Thursday, May 9, 2013
Andrelton Simmons makes all the plays
By Mark Simon
Daniel Shirey/USA Today SportsThe most common complaint we run into when discussing advanced defensive metrics is that there isn't a full grasp of how these ratings are computed.
Andrelton Simmons makes both the good play and the great play.
With the help of Baseball Info Solutions, we're going to write a few articles that attempt to go "under the hood" when it comes to looking at advanced defensive metrics.
In other words, why does a player rate as well or as poorly as he rates?
We're going to begin with a look at the amazing stats compiled by Atlanta Braves shortstop Andrelton Simmons.
Simmons is a player for whom there is agreement between the scouts and the advanced stats. Scouts describe him as an amazing defender. The numbers show that to be true.
Entering Wednesday, Simmons had played 680 innings in his major league career and the Baseball Info Solutions (BIS) numbers have him with 30 defensive runs saved. He had 19 in 426 innings last season and already has a major-league best 11 in 254 innings in 2013.

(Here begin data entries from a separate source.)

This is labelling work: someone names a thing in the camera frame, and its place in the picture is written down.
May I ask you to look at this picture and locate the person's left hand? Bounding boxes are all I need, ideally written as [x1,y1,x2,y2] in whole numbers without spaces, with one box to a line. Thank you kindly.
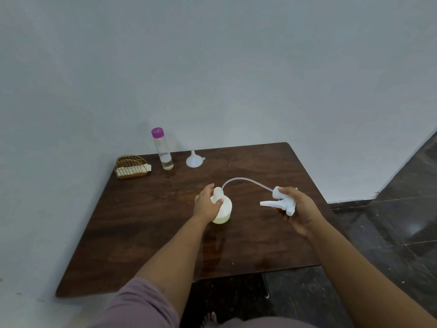
[193,183,224,225]

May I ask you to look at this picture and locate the person's right hand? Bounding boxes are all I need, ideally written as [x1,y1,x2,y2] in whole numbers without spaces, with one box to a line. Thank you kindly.
[278,186,325,240]

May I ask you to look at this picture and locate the white plastic spray bottle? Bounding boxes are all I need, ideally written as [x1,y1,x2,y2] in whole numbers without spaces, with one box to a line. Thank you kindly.
[210,186,233,225]

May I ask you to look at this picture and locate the white spray trigger with tube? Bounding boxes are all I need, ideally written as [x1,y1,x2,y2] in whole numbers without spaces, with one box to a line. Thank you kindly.
[221,177,298,217]

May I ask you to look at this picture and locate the white plastic funnel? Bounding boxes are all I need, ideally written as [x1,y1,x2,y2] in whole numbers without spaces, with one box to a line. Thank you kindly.
[186,149,206,168]

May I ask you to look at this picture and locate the clear plastic bottle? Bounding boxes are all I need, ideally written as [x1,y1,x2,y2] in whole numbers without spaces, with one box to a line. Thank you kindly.
[152,136,174,171]

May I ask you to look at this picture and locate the person's right forearm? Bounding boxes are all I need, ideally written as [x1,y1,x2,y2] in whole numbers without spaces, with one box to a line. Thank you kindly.
[307,218,437,328]

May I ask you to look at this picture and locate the person's left forearm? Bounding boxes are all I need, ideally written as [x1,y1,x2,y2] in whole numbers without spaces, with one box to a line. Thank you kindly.
[135,215,211,318]

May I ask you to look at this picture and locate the person's mauve shirt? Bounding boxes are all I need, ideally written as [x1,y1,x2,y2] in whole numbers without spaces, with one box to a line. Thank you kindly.
[87,277,318,328]

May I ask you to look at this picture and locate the white folded napkins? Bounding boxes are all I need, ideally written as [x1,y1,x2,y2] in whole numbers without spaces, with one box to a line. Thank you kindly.
[115,164,152,177]

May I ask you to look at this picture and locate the gold wire napkin holder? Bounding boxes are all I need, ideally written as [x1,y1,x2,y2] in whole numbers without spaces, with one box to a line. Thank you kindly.
[114,154,152,180]

For a little perspective, that's an incredible number for what amounts to less than half a season's worth of play. No shortstop has had 30 defensive runs saved in a full season since Troy Tulowitzki had 31 in 2007.
So how do you accumulate so many defensive runs saved so quickly?
It helps when you can make plays like this and this.
But it also helps when you almost always make the play you should make.
The defensive runs saved stat relies heavily on a measure of how often a player turns a batted ball into an out. BIS video-trackers chart every batted ball from every game, labeling where the ball was hit and how fast it was traveling. They can thus assign every ball a value, of how often it was turned into an out.
If a fielder makes a play on a ball in which players at his position made an out 75 percent of the time, he receives a credit of 0.25 (1.00 minus 0.75, to account for being better than 25 percent of fielders ). If he fails to get the out, he is debited 0.75 points (losing value because 75 percent were able to make the play.
We're regularly wowed by Simmons' ability to make the great play. Those plays we linked to are balls that are hits 70 percent and 92 percent of the time, respectively.
But a separator for him is how often he makes the good-to-routine play. BIS looked at every opportunity a fielder had to make a play on a ball in which others at his position recorded an out at least half the time. Since the start of last season, Simmons got outs on 230 of those 244 balls -- a 94 percent conversion rating.
The next-best among the top 50 shortstops in chances was Pete Kozma at 91 percent, which for Simmons makes him about eight plays better than the next-best player. The average shortstop among the top 50 had a conversion rate of 86.5 percent, meaning they would have gotten about 19 fewer outs than Simmons.
Then there's the shortstop the Braves started last season with -- Tyler Pastornicky. His conversion rate was only 73.1 percent -- the worst of any of the 50 checked. A player with a 73 percent conversion rate on 244 chances would get 178 outs. That's 52 fewer than Simmons!
Here's one other stat to consider with regard to Simmons' difference-making abilities.
Last season, in Atlanta's first 32 games, opposing hitters had a .321 "reached-base" percentage (hits plus errors divided by at-bats) when they hit a groundball to the left of the second-base bag. This season, in the first 32 games, their reached-base percentage on grounders to the left of the second-base bag was only .206.
Point being: These metrics don't just pull numbers out of thin air. There are reasons each player has the value he does. We look forward to sharing more of this with you as the season progresses.
Scott Spratt from Baseball Info Solutions contributed research for this article.